Look through the records, and wherever the string "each" turns up, copy out that line.

─── Record set ───

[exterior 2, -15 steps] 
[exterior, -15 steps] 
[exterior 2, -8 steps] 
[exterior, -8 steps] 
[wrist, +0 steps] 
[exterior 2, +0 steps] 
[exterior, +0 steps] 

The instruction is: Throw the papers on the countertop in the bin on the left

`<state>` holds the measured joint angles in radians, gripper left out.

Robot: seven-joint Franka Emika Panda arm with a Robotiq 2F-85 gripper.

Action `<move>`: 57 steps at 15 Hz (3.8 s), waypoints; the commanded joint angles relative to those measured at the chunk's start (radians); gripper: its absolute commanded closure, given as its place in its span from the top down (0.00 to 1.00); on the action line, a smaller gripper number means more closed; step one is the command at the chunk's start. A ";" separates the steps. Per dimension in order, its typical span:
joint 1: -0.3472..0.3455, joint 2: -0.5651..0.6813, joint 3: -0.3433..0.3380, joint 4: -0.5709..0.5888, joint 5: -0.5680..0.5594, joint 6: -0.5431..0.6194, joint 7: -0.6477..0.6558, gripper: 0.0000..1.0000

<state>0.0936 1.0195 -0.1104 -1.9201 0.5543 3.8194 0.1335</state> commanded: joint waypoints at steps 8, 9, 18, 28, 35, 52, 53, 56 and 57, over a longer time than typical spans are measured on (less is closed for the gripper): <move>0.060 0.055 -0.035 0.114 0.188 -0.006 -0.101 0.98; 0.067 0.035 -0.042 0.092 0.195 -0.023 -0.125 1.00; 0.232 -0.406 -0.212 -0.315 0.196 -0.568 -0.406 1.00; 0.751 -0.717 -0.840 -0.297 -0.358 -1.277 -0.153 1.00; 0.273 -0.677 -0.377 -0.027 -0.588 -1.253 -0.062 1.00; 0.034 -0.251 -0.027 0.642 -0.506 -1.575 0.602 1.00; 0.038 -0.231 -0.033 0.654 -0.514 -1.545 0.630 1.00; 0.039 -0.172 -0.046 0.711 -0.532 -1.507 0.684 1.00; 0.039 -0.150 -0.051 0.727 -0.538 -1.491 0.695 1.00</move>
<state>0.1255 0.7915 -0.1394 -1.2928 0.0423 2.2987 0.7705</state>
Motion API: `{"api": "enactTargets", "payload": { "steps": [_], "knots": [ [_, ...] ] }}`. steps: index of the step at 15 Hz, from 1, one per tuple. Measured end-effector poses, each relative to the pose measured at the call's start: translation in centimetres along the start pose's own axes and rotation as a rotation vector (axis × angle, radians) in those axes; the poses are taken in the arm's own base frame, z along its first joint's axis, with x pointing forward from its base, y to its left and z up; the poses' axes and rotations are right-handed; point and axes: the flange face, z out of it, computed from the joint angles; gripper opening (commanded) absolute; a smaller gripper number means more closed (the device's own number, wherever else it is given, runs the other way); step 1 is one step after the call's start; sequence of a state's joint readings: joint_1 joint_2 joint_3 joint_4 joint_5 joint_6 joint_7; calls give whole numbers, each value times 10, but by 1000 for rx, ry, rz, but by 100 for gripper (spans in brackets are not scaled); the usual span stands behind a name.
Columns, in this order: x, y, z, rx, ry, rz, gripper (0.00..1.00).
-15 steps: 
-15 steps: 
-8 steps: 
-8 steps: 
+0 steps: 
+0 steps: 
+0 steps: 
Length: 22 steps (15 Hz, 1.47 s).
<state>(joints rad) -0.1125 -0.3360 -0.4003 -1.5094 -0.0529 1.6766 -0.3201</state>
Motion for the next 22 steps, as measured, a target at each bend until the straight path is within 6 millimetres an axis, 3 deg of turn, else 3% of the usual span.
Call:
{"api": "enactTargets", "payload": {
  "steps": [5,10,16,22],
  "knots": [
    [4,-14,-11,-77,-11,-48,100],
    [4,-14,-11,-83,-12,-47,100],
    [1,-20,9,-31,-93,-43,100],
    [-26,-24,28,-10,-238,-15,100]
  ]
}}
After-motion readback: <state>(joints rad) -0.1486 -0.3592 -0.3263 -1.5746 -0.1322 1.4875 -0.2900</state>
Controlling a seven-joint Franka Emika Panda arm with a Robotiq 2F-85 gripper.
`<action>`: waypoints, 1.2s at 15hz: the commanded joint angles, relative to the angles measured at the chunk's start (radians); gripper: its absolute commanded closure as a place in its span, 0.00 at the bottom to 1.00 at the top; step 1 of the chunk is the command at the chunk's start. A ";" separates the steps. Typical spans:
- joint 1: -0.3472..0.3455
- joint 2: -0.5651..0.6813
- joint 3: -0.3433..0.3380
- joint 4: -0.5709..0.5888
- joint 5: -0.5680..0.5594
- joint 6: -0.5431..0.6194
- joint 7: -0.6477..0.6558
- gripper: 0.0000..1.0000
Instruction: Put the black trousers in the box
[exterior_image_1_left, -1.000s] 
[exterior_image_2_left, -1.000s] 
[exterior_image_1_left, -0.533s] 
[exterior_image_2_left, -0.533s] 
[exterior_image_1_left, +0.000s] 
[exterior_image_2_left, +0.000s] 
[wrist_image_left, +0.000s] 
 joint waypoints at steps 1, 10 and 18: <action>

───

Task response |
Motion API: `{"api": "enactTargets", "payload": { "steps": [_], "knots": [ [_, ...] ] }}`. steps: index of the step at 15 Hz, from 1, one per tuple. Measured end-effector poses, each relative to the pose measured at the call's start: translation in centimetres along the start pose's own axes and rotation as a rotation vector (axis × angle, radians) in those axes; the poses are taken in the arm's own base frame, z along its first joint's axis, with x pointing forward from its base, y to its left and z up; the poses' axes and rotations are right-handed; point and axes: the flange face, z out of it, computed from the joint angles; gripper opening (commanded) absolute; a smaller gripper number means more closed (the device's own number, wherever else it is given, runs the other way); step 1 is one step after the call's start; sequence of a state's joint readings: joint_1 joint_2 joint_3 joint_4 joint_5 joint_6 joint_7; calls give whole numbers, each value times 10, but by 1000 for rx, ry, rz, but by 100 for gripper (spans in brackets are not scaled); the usual span stands behind a name.
Motion for the next 22 steps, as measured, a target at each bend until the straight path is within 6 millimetres an axis, 3 deg of turn, else 3% of the usual span.

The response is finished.